▸ Your objective: In the records below, the line containing "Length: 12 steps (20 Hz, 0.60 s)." is the first to keep. Retype it and all later lines exactly, through the end.

▸ Given data:
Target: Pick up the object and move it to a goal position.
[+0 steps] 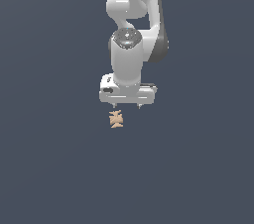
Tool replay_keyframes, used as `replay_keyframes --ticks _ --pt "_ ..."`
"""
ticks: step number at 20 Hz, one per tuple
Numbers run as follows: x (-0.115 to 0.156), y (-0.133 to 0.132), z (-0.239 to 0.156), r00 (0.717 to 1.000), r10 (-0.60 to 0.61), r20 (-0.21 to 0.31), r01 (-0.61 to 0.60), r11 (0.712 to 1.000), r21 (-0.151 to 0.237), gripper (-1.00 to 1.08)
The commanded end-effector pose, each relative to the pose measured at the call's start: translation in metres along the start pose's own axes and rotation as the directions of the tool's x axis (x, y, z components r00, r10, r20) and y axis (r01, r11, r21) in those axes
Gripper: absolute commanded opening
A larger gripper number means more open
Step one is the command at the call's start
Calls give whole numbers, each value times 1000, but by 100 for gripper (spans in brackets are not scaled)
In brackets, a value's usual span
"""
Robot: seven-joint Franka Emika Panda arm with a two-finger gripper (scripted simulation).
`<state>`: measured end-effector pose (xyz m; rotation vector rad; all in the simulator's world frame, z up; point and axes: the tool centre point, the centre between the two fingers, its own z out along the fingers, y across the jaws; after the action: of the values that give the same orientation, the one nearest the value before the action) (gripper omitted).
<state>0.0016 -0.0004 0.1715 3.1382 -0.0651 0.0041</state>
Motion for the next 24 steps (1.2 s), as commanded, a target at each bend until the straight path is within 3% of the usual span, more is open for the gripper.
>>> replay_keyframes --ticks 1,13,24 --pt "0 0 0 1000 0 0 0 1000 0 100" --pt "9 0 -15 998 -54 -32 54 999 -5 100" --pt "7 9 1 997 -78 -25 78 997 -5 100"
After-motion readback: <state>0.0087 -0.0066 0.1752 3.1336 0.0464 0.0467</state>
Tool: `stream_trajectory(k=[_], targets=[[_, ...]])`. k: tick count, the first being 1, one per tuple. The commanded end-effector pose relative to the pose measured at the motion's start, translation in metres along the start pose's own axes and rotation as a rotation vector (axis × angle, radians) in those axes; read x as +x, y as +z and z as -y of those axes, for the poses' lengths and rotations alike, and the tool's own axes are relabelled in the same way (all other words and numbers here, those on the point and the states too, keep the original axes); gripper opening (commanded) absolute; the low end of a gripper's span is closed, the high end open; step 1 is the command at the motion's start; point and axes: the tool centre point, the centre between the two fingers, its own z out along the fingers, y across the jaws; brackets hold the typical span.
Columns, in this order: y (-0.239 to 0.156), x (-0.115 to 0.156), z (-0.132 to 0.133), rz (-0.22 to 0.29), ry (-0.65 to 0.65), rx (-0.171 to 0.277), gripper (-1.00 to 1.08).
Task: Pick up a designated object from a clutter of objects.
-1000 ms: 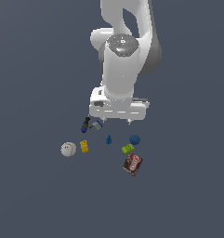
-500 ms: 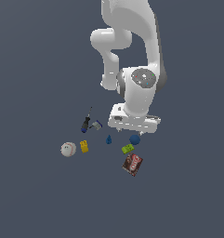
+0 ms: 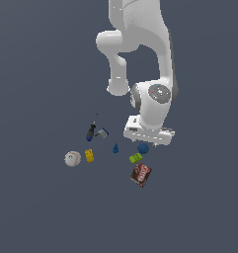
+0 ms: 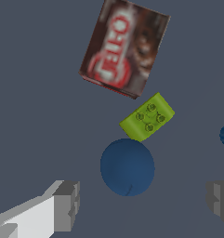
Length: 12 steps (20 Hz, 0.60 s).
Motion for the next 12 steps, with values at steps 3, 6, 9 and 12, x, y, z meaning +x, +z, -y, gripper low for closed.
stream_trajectory(k=[3, 6, 9, 12], targets=[[0.005, -0.003, 0.004, -0.002, 0.008, 0.003, 1.0], [0.006, -0.002, 0.003, -0.001, 0.005, 0.002, 1.0], [0.012, -0.003, 0.003, -0.001, 0.006, 0.002, 1.0], [0.023, -0.003, 0.003, -0.001, 0.006, 0.002, 1.0]])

▸ Exercise answer:
Length: 12 steps (20 Hz, 0.60 s).
Motion for the next 12 steps, with values at steps 3, 6, 9 and 12, x, y, z meaning +x, +z, -y, gripper low for closed.
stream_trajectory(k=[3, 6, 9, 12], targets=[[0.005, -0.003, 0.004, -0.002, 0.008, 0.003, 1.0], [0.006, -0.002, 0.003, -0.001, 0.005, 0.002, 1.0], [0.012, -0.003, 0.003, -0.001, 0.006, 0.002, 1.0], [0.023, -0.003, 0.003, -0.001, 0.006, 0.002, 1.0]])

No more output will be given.